What you should do: Please transcribe the data that follows exactly, from its first line through the line that contains "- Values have".

Records for the exercise:
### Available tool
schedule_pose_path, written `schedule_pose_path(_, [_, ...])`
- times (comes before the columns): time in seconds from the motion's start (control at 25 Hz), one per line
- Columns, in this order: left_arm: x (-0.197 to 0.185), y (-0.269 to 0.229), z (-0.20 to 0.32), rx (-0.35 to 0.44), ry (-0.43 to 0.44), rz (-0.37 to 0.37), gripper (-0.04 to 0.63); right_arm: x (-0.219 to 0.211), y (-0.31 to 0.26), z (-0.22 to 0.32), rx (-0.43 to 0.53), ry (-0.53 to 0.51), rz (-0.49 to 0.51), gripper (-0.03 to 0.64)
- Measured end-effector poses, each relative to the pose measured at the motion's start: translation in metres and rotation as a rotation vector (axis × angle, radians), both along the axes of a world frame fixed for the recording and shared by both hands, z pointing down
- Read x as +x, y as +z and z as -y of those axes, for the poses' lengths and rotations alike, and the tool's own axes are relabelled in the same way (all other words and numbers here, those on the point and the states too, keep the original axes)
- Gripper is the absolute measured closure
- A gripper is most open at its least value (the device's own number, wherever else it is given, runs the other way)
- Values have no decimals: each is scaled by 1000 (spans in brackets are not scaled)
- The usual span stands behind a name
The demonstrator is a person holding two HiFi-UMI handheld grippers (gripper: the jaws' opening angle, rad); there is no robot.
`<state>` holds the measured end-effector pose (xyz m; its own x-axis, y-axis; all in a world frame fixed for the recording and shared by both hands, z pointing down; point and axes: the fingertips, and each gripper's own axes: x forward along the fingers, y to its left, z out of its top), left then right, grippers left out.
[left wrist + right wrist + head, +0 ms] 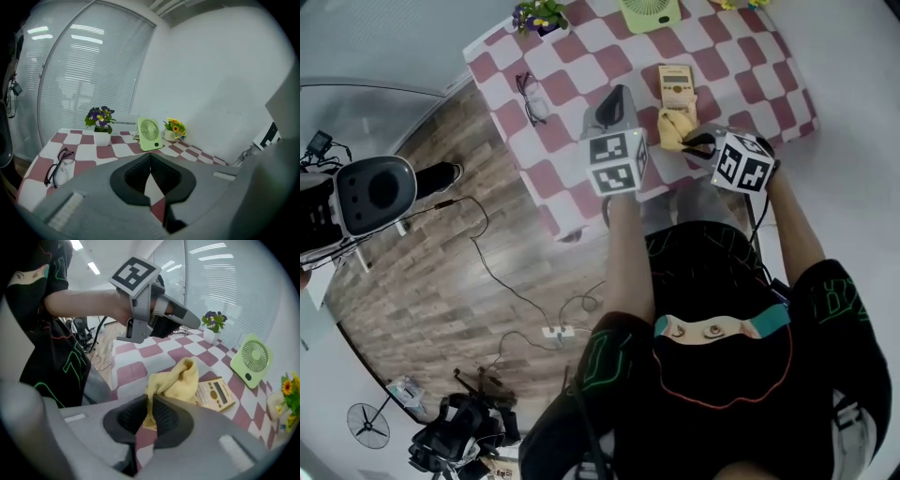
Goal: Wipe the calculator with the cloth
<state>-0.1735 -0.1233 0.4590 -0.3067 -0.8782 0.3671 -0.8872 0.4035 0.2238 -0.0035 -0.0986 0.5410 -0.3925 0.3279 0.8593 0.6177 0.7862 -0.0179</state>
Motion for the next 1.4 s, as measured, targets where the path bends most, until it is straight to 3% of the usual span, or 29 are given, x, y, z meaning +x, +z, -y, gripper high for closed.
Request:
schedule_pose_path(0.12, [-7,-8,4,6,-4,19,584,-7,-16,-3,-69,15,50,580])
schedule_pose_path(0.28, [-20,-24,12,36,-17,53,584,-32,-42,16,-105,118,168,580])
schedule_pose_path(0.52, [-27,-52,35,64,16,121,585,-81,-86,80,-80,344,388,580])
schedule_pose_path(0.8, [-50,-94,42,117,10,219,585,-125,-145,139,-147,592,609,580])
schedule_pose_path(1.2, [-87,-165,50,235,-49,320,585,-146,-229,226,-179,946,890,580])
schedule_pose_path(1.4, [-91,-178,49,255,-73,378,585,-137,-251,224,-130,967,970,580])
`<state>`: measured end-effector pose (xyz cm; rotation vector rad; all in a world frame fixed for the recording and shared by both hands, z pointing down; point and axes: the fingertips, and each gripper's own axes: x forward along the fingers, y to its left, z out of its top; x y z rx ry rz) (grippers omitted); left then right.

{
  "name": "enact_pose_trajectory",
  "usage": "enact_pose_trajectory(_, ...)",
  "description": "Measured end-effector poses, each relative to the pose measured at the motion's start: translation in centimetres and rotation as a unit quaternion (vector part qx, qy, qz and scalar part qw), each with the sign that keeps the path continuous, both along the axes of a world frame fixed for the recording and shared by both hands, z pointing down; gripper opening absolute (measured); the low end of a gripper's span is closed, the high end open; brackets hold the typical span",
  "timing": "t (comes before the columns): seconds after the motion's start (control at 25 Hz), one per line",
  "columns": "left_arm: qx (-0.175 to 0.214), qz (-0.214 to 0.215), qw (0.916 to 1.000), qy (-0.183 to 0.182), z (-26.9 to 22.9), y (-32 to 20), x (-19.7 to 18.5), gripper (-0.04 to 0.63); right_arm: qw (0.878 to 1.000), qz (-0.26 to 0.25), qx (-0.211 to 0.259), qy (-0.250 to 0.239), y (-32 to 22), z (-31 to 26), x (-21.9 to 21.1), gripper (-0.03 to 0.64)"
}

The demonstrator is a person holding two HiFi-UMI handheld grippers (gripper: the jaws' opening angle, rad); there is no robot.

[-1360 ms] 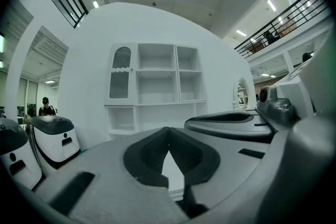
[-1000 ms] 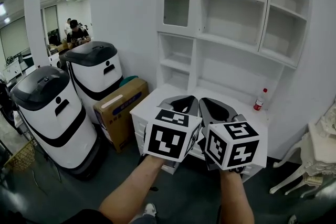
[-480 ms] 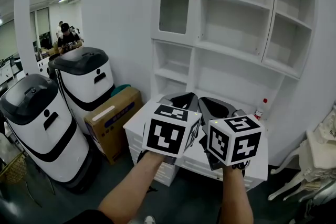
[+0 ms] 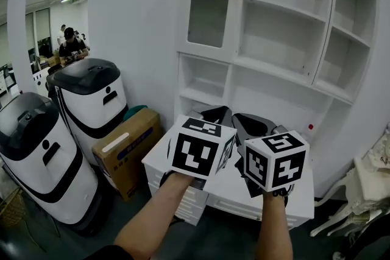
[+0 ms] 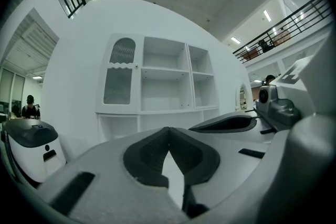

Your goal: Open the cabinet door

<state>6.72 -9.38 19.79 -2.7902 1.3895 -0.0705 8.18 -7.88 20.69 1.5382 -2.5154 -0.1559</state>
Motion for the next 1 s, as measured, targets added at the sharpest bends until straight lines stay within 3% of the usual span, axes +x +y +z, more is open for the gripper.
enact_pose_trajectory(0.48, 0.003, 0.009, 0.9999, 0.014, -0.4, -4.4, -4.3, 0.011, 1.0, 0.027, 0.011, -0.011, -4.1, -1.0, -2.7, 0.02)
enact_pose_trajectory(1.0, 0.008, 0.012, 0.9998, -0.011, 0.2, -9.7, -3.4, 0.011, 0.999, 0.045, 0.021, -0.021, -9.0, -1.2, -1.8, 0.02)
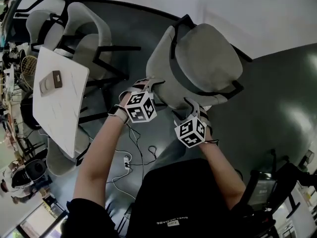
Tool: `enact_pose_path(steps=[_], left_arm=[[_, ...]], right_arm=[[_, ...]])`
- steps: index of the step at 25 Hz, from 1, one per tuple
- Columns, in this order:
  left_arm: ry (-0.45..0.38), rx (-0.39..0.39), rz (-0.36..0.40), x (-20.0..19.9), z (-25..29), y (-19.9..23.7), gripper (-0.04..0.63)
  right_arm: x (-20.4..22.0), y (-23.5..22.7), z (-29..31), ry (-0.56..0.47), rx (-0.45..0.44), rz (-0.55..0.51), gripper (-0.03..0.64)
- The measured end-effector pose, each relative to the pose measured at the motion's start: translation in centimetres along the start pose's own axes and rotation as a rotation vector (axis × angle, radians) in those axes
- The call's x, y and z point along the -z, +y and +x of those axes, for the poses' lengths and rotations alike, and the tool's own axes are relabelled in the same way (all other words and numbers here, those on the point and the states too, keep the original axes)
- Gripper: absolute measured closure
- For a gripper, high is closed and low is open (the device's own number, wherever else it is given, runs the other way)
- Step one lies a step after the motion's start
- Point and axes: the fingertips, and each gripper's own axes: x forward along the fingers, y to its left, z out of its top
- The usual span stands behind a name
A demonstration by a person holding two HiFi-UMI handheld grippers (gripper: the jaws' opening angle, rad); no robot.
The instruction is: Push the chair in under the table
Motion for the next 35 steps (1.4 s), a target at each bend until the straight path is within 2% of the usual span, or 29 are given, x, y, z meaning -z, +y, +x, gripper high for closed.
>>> enact_pose_path(steps=[2,4,6,10,12,13,16,19,22,28,35], left_arm=[[0.056,0.029,0.061,0.4,0.1,-0.1,0.198],[0.157,0.055,0.182,1.6,0.4,-0.5,0.199],[0.21,0.066,0.257,2.3,0.8,-0.8,0.199],[0.246,0.004,0.297,2.6,1.6,0.0,0.206],[0.283,-0.039,0.315,3.0,1.9,0.5,0.269],[0.293,-0.046,0.315,3.0,2.0,0.7,0.293],[0.283,-0.05,0.307,2.5,2.1,0.7,0.302],[0.311,-0.079,0.301,2.6,2.3,0.4,0.315],[0.348,-0.07,0.274,2.7,2.3,0.2,0.325],[0.362,-0.072,0.201,3.4,1.7,-1.7,0.33],[0.339,-0.091,0.064,5.4,0.8,-6.7,0.337]], right_arm=[[0.4,0.3,0.5,0.012,-0.011,-0.01,0.33],[0.6,0.4,0.8,0.018,-0.019,-0.02,0.33],[0.6,0.4,1.1,0.021,-0.02,-0.037,0.33],[0.4,0.5,2.1,0.025,-0.028,-0.071,0.33],[0.4,0.7,2.8,0.032,-0.039,-0.087,0.33],[0.4,0.8,3.1,0.037,-0.049,-0.092,0.33],[0.6,1.1,3.9,0.041,-0.072,-0.086,0.331],[0.9,1.1,4.1,0.036,-0.067,-0.088,0.344],[1.0,0.5,3.9,0.045,-0.08,-0.077,0.445],[1.4,2.1,3.5,0.07,-0.136,-0.12,0.449],[3.0,6.3,3.1,0.112,-0.235,-0.239,0.449]])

Result:
### Available tool
schedule_pose_path, written `schedule_pose_path(_, [_, ...])`
- times (comes before the columns): time in seconds from the motion's start (control at 25 Hz), one per line
- Columns, in this order: left_arm: x (-0.197 to 0.185), y (-0.269 to 0.229), z (-0.20 to 0.32), rx (-0.35 to 0.44), ry (-0.43 to 0.44), rz (-0.37 to 0.37), gripper (-0.04 to 0.63); right_arm: x (-0.219 to 0.211), y (-0.31 to 0.26), z (-0.22 to 0.32), rx (-0.43 to 0.53), ry (-0.53 to 0.51), rz (-0.49 to 0.51), gripper (-0.03 to 0.64)
- Measured end-effector poses, each relative to the pose measured at the motion's start: translation in metres and rotation as a rotation vector (axis × angle, radians), both along the axes of a world frame fixed for the recording and shared by both hands, z pointing down
- Read x as +x, y as +z and z as -y of those axes, for the poses' lengths and rotations alike, and the tool's own axes are relabelled in the same way (all other words and numbers here, those on the point and the states too, keep the original axes)
- Gripper is the absolute measured closure
- A gripper is most open at its least value (the device's own number, wherever else it is given, runs the other way)
- Values have no decimals: each is scaled by 1000 (spans in brackets are not scaled)

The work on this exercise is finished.